*The task*
Only the lines from the start of the entries up to and including the line with "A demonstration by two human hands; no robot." should be written out, exactly as they stand.

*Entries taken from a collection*
###
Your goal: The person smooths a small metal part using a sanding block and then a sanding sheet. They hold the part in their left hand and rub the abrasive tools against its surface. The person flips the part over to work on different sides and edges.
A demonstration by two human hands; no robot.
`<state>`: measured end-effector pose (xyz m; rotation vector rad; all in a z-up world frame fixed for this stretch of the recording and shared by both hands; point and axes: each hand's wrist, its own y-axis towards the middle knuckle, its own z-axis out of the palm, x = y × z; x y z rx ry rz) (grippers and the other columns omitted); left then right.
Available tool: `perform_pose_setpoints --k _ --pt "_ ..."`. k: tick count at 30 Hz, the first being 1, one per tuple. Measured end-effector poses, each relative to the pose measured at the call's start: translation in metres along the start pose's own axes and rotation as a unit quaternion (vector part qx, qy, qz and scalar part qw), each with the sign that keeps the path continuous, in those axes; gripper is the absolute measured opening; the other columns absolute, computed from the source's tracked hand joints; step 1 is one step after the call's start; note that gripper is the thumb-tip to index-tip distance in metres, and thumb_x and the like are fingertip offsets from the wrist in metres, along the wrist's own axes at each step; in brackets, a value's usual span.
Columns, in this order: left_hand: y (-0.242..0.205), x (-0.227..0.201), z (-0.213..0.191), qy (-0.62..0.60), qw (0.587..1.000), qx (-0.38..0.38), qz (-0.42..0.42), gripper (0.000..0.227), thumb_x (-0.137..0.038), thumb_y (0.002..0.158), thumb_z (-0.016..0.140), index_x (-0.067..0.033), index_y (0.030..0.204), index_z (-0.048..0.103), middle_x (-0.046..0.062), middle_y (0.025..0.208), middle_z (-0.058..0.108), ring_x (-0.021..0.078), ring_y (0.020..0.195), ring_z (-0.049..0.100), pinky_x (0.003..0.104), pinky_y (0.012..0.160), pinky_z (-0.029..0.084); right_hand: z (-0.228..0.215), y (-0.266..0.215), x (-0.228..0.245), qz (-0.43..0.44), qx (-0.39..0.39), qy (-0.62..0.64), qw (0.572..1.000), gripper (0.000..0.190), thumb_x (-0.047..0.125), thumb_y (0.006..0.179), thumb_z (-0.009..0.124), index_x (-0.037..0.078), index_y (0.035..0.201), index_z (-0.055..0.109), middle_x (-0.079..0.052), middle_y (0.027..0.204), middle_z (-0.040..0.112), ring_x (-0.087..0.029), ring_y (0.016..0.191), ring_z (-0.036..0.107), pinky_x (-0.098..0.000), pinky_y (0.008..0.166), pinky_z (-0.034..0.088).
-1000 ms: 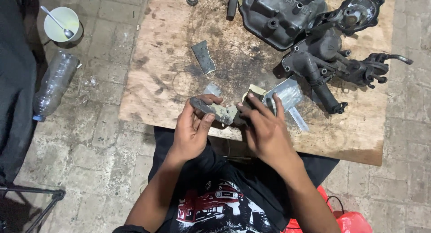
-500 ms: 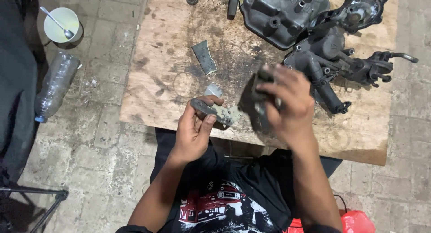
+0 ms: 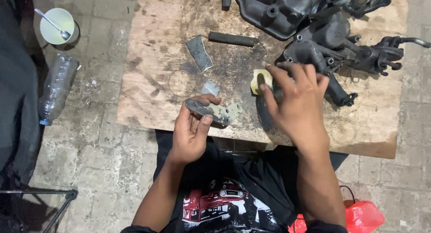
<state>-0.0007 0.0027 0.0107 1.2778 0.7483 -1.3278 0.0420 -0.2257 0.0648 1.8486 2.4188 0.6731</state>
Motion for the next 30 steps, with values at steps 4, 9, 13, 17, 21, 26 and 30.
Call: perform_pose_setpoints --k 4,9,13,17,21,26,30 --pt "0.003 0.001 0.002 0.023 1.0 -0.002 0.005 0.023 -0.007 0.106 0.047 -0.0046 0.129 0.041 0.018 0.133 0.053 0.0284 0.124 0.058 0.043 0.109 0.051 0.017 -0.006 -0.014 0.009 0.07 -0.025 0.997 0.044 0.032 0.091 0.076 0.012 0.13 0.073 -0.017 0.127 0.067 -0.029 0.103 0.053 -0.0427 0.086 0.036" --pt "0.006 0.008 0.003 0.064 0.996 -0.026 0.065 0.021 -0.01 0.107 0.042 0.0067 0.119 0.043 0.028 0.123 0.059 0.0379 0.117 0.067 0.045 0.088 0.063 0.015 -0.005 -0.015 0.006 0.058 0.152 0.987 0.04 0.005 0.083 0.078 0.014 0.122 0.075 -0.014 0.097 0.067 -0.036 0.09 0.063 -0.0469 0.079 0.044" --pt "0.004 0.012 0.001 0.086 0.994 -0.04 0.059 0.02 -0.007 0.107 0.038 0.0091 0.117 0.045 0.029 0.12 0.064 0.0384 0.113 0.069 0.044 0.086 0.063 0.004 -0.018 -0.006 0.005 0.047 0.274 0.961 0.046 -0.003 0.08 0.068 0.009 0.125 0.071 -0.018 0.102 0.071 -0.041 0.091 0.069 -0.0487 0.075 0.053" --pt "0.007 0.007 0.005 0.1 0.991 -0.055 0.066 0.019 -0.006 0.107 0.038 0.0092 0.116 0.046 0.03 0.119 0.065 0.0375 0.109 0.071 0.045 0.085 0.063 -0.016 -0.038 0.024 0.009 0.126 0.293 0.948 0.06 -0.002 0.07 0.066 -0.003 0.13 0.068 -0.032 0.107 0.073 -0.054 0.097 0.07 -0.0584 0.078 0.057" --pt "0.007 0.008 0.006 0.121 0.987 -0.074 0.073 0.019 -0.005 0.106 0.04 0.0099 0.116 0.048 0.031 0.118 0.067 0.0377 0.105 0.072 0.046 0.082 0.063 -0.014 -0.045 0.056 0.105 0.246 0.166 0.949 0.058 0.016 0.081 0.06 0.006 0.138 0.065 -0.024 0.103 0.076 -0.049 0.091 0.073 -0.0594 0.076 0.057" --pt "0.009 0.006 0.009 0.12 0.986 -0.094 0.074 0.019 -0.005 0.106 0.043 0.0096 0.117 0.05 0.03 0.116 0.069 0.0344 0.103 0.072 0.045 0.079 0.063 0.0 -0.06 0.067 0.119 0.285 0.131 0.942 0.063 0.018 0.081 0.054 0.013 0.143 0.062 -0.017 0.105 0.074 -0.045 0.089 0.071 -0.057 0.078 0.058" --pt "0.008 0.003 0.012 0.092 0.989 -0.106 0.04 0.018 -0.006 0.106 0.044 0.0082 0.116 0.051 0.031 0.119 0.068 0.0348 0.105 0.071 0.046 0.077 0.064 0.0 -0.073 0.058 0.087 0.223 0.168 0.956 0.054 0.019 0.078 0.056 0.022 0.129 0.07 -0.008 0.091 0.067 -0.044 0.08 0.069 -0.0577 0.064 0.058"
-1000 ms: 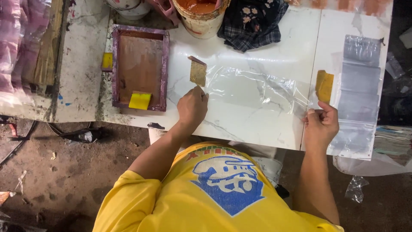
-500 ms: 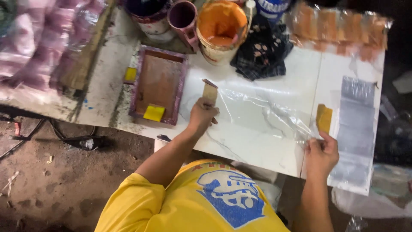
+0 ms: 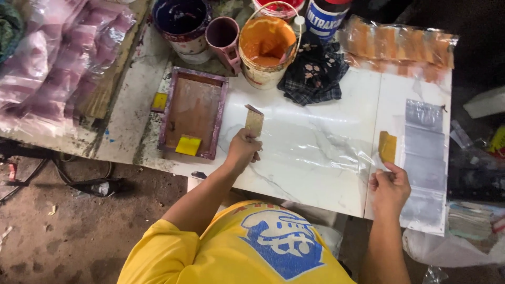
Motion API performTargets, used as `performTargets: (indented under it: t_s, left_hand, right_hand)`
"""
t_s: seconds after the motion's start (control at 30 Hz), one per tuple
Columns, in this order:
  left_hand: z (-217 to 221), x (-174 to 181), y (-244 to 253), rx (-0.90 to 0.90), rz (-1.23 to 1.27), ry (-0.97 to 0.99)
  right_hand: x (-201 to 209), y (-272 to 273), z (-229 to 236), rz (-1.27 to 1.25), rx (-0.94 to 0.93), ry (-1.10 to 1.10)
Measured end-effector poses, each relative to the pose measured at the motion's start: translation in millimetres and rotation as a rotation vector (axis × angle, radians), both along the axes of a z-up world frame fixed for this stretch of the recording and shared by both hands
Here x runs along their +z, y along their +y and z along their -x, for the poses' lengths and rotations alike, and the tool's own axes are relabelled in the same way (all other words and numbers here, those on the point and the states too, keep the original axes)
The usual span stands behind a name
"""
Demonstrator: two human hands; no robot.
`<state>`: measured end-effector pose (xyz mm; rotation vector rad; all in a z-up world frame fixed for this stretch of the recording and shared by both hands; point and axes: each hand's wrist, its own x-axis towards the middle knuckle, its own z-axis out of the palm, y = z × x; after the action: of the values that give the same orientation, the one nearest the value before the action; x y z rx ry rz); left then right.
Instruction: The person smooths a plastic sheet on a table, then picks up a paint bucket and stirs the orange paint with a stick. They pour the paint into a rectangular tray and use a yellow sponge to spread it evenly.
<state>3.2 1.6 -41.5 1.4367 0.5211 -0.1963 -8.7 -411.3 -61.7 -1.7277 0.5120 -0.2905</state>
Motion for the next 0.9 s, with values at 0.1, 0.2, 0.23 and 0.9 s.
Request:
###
*Solution for this exercise*
Your goal: The person smooths a small metal part using a sanding block and then a sanding sheet. They hold the part in their left hand and rub the abrasive tools against its surface. The person flips the part over to work on different sides and edges.
A demonstration by two human hands; no robot.

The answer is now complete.